Imputation Methods for Missing Data

Imputation Methods for Missing Data

It comes a point in time when anyone who deals with data must face the ugly truth, the real-world is a messy, sometimes nondeterministic place, and messy, missing data is something that will occupy at least half of your time. In this post, I outline a few statistical methods uses for intelligently replacing (i.e. imputing) missing data, along with each methods advantages/disadvantages. Finally, I also mention libraries in Python which implement these methods (where available)

Missing Data

Before we go into imputation methods, we need to define what we mean by "missing". This is more nuanced than it first appears, so bear with me. There are no less than three types of missing data: data missing at random, missing completely at random and missing not at random.

Missing at Random (MAR)

This missing data may depend on observed data.
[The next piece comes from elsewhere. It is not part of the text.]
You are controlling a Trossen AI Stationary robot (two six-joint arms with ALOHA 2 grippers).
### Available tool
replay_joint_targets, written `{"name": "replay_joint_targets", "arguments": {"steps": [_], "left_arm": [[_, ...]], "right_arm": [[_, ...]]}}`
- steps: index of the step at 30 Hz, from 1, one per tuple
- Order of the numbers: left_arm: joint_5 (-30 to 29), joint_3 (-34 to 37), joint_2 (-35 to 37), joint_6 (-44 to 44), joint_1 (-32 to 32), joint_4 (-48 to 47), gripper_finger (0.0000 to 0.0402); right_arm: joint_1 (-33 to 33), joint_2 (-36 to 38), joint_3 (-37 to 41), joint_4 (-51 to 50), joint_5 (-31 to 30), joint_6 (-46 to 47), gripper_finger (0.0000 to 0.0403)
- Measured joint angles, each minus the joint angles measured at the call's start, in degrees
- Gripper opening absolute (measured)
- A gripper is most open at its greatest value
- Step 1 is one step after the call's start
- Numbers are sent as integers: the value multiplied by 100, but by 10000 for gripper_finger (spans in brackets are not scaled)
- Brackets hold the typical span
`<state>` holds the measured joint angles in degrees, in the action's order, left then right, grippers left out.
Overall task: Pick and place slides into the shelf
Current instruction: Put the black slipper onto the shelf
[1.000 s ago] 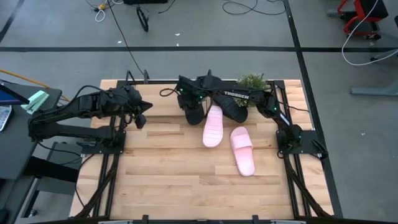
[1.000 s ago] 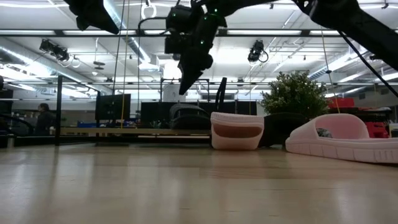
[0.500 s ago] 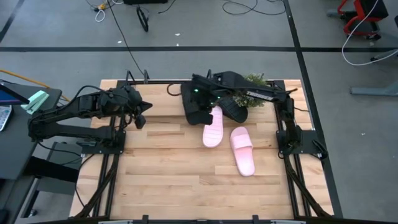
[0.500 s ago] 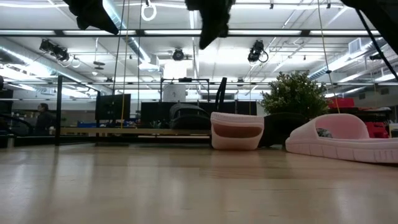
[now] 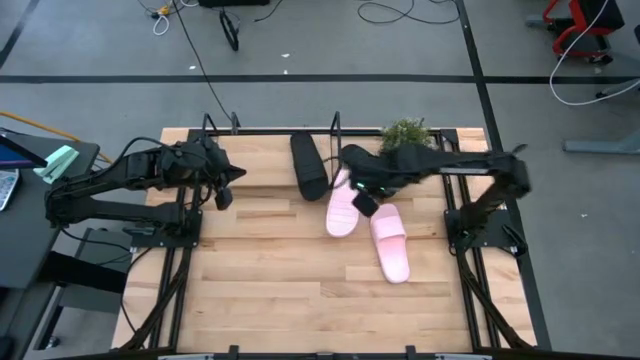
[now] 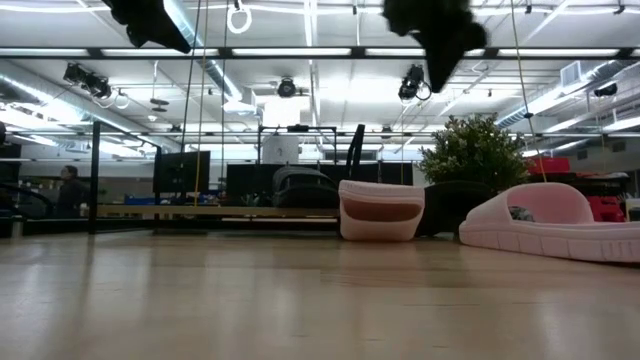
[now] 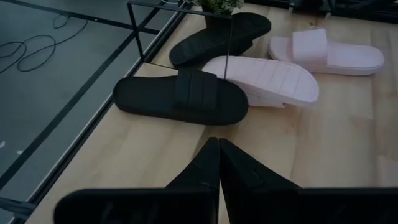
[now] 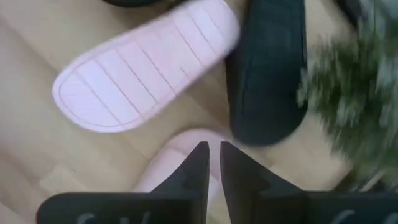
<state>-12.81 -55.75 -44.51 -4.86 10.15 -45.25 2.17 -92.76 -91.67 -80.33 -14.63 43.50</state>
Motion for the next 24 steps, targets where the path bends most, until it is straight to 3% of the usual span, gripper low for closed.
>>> {"name": "replay_joint_targets", "arguments": {"steps": [8, 18, 24], "left_arm": [[39, 0, 0, -128, 2, 116, 24], [280, 4, -11, -989, -84, 411, 15], [281, 3, -11, -1395, -142, 842, 9]], "right_arm": [[-499, 1802, 2329, 1772, -123, 2953, 45], [-817, 3016, 4516, 2321, -682, 6057, 47], [-1068, 3557, 5676, 3747, -1730, 7200, 66]]}}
For example, in the following table, we have three columns (this is for sake of example and most real-world data would have much more, less-intuitively named columns):

NameRetiredDate Retired
SkywalkerYes2022-03-01
ReyNo
SoloYes2020-01-01

In the above, the "missing" values in the Date Retired column depends directly on the Retired column. If someone has not retired, then there can be no Date Retired.
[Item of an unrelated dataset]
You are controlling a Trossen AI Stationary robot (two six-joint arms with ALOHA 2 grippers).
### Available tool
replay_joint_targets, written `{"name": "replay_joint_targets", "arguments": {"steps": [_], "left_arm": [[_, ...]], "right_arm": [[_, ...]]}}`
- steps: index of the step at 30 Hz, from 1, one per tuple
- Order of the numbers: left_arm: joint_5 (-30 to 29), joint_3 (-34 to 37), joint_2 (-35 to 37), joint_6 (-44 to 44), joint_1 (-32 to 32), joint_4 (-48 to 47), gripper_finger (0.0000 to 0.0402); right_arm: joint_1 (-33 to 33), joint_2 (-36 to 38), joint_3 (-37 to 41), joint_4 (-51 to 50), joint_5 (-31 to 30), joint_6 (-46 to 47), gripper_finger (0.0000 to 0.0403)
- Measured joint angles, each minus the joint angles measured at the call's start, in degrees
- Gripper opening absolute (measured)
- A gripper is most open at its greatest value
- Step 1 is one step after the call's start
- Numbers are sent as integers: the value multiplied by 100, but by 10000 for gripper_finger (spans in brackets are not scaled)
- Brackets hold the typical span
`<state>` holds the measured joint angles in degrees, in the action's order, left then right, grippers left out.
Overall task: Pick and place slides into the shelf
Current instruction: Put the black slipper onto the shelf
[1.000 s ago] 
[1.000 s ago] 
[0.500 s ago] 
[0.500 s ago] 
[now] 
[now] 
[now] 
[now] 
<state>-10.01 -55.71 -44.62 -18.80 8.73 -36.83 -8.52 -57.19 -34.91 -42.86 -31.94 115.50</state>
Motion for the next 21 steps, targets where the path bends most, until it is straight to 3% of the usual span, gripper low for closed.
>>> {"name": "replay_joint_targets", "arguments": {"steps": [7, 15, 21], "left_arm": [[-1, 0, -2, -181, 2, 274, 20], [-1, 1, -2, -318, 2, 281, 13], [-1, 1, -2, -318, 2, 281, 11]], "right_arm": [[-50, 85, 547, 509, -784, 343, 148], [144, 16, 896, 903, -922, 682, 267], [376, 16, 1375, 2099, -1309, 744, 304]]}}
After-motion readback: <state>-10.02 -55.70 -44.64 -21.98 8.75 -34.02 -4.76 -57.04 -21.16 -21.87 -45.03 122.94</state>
Missing Completely at Random (MCAR)

This is where the data in a given column does not linearly depend on any other column. This is the truest form of "random" missing data, and tends to be the easiest to impute. A simple strategy of determining whether the data is MAR or MCAR is to create a column called "missing", and figure out the linear correlation between the target variable and the binary variable called "missing". If there exists a correlation, then the data is more likely to be MAR than MCAR.

Not Missing at Random (NMAR)

This is where the value that is missing depends on the actual value of the attribute. For example, if it is company policy to not record the ages of persons older than 65 (again, illustrative example), then any age column in your table/databse would have missing data for persons over 65. In this case, the missing value depends directly on the range of values in a given data column.

Imputation Methods

Hasan et al. 2021 split imputation methods into statistical and machine-learning based. The following outlines methods which fall into the statistical category:

Dropping Missing Values

This method is the most straightforward to implement; drop any rows with missing values. It is the most brute-force way of reducing missing-values and comes with several drawbacks. Firstly, it reduces sample size and introduces bias in the data. Furthermore, under MCAR, listwise deletion causes a loss of power in finding correlations in the dataset. Since this method does not account for any relationships that may exist between the patterns of missing values, it is not recommended

Mean/Median Filling

This can be the quickest way to obtain a decent reduction in the missing value count of a dataset. It does not decrease the sample size of data, and is not computationally expensive.

Although this is straightforward, this method comes with two main drawbacks:

  1. It reduces the natural variance in the column. This may result in overfitting if a machine-learning model is trained on the imputed data
  2. The value imputed does not account for categorical variables, nor does it account for patterns in the data. This method may fill missing values with a numeric that is out of the domain of the original data

iDMI

This method was proposed by Rahman et. al. 2014 and uses a decision-tree to split the data. The primal assumption is as follows:

Correlations of attributes for records which belong to a leaf in the decision tree (as measured by the Gini coefficient) are higher than the correlations of attributes for records within the whole data set

The novel aspect of this method was imputation using the mean of a given leaf. In essence, this method first split the dataset using Gini coefficient into similar groups (defined by the decision-tree leaves). The missing values are then imputed based on the leaf mean, not the global mean of the dataset. This was based on an earlier paper, and works by iteratively estimating the mean and covariance matrices for the missing data as a function of the observed data until convergence.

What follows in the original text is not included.